The clinical effects of decrease with time (benefits are uncertain after 18 months),18 although previous results obtained in patients with chronic progressive multiple sclerosis showed that the positive effects of the treatment were still detectable after 3 years.14
In our study, combining therapy for a period of 18 months brings the positive effects of this treatment up to 30 months.

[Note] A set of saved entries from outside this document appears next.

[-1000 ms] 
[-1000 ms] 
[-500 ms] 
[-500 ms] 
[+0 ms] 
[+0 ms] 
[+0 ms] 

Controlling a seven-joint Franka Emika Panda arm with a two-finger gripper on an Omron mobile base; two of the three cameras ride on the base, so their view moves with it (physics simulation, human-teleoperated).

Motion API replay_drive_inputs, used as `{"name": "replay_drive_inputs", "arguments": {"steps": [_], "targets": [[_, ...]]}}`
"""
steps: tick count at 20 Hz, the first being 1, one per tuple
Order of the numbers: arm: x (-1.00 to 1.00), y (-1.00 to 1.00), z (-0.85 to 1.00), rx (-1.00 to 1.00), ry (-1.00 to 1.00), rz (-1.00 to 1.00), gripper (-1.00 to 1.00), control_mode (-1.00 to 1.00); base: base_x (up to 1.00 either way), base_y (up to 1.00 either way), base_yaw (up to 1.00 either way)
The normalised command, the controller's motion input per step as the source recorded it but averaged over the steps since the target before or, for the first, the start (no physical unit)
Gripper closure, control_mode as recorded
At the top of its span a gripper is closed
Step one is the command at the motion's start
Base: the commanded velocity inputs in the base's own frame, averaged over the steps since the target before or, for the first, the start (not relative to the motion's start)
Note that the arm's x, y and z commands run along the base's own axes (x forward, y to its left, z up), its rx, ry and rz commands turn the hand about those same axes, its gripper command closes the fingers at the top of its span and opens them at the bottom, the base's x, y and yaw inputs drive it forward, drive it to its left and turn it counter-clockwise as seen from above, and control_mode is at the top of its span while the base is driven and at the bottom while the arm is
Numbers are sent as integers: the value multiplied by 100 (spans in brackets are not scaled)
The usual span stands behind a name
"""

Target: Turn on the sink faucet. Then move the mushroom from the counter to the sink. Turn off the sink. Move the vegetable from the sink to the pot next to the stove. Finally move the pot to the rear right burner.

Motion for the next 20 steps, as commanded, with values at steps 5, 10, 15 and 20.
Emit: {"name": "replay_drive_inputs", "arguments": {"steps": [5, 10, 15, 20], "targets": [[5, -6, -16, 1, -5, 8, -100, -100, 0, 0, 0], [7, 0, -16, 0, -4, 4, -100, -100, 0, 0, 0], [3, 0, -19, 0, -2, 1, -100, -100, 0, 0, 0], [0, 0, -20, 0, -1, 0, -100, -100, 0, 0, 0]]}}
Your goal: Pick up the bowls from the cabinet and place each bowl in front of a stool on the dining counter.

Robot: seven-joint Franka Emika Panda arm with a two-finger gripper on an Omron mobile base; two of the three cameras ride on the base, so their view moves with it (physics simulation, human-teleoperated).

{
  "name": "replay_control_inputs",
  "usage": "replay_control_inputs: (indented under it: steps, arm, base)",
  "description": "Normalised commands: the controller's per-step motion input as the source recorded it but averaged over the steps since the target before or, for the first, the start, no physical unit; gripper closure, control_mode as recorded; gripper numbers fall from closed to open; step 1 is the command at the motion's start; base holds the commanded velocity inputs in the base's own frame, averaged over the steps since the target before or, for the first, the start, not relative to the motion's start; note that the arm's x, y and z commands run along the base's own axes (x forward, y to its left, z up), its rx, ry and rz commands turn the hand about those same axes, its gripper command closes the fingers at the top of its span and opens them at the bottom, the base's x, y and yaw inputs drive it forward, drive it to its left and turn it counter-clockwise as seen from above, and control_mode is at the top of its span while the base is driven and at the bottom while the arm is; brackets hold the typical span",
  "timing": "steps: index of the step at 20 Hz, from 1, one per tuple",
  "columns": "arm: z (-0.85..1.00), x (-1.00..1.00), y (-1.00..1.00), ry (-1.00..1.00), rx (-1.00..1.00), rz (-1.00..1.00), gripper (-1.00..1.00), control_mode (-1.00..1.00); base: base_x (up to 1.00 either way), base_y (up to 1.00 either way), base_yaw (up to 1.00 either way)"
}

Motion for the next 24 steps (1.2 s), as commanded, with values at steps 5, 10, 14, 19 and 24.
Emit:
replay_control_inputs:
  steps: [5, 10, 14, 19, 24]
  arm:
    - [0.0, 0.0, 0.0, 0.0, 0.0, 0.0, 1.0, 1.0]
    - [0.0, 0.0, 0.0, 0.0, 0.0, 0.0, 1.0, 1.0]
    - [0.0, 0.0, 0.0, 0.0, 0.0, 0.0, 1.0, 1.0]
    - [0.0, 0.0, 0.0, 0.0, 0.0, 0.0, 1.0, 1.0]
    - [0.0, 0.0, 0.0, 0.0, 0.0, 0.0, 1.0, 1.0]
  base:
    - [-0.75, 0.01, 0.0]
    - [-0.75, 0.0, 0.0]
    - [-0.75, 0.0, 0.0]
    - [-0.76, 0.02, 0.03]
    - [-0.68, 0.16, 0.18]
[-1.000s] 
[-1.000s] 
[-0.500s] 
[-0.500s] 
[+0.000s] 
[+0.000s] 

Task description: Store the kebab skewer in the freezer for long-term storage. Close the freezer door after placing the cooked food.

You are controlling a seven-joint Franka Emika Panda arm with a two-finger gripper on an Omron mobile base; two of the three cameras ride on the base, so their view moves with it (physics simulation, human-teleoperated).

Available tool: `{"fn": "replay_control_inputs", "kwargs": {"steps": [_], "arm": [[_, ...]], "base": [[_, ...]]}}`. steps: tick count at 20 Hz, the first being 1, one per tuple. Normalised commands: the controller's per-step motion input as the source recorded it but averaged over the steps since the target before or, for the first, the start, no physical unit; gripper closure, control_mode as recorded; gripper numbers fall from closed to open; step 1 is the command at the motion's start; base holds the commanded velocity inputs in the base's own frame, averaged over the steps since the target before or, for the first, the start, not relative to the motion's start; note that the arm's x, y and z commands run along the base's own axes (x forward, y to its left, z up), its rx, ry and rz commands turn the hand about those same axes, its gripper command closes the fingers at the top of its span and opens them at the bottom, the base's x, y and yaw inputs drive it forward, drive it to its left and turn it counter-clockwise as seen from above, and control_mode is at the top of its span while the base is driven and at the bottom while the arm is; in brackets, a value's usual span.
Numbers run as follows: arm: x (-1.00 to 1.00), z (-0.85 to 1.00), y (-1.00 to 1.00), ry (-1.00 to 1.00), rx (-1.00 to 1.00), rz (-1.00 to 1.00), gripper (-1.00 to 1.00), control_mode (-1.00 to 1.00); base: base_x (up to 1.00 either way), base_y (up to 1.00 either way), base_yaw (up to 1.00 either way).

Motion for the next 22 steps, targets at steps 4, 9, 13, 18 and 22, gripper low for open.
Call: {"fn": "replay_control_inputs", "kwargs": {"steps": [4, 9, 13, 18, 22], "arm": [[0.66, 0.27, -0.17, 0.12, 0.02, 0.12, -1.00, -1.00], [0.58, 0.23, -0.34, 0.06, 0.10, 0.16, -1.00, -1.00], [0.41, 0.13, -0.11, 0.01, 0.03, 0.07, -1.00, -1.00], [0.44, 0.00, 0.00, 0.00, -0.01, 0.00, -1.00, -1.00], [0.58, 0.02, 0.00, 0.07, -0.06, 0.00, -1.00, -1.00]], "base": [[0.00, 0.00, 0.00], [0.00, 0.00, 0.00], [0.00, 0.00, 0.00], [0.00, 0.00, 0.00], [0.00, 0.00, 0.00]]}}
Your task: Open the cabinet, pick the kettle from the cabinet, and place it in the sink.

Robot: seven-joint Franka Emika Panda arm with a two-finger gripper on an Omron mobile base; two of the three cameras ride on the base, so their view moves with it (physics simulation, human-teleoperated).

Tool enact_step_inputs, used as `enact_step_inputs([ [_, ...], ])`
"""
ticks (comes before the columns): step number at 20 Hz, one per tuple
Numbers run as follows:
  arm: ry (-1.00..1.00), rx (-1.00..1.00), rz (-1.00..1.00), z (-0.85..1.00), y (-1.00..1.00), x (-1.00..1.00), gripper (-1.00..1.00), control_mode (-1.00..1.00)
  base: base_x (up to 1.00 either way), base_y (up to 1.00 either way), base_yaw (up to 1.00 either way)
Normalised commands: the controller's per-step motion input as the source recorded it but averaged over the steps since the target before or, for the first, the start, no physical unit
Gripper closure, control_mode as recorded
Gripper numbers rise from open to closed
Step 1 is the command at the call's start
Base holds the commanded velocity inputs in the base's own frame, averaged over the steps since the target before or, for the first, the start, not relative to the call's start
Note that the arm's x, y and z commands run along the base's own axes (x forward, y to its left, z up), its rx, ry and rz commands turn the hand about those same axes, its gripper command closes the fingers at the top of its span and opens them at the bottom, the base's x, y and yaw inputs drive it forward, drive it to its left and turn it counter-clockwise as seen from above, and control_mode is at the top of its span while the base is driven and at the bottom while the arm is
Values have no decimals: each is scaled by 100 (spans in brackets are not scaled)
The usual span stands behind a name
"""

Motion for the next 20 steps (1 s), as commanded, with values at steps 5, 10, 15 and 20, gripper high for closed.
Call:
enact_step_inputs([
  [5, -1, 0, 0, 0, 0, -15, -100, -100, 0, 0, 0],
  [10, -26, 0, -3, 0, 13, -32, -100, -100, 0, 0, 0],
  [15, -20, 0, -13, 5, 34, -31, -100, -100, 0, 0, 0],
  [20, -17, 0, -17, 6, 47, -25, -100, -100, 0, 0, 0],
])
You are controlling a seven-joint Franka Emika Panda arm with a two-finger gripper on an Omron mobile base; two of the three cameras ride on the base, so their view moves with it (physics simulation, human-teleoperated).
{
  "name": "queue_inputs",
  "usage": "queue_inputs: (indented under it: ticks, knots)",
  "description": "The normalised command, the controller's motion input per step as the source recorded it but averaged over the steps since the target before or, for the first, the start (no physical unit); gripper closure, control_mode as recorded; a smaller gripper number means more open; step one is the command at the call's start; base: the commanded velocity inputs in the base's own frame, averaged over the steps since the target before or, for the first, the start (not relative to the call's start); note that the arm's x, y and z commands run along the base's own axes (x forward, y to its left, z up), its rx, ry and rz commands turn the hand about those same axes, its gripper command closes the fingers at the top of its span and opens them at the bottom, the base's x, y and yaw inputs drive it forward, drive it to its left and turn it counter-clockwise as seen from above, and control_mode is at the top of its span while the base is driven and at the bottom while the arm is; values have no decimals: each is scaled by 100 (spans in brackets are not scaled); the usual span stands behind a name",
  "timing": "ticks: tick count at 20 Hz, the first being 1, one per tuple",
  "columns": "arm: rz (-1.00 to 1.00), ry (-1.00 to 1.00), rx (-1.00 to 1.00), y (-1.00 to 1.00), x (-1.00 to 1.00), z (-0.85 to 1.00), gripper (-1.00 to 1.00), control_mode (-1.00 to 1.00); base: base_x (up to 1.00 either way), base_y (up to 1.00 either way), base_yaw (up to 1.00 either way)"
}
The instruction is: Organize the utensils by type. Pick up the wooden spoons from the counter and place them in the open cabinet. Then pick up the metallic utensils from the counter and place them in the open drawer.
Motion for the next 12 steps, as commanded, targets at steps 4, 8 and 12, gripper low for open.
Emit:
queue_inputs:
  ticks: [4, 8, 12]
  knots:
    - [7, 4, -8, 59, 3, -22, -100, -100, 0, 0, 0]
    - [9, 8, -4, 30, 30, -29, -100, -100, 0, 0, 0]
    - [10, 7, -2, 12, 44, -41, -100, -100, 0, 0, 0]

The clinical improvement noted with the reduction of EDSS could indirectly account for the marked depression of white matter inflammation and sparing of axons from irreversible damage19 which otherwise would be present in these patients. Spontaneous restorative processes could occur with higher frequency in these patients.20
This study, despite the limits of the design (not blinded and without controls, no previous CTX association) and of the limited sample number, suggests the utility of associating CTX with IFN-β in accurately selected patients who exhibit a rapid and severe worsening of their disability. This association could be maintained for brief period. Our results demonstrate that IFN-β treatment may contribute to the reduction in disease worsening also after the discontinuation of CTX boosters.
We think that the correct selection of patients represents the main point of this pilot observational study.
In conclusion, this study, within its limits, suggests that in patients with rapidly worsening multiple sclerosis, not responsive to the best common therapies, the association of CTX plus IFN-β is amenable, safe, and to be recommended.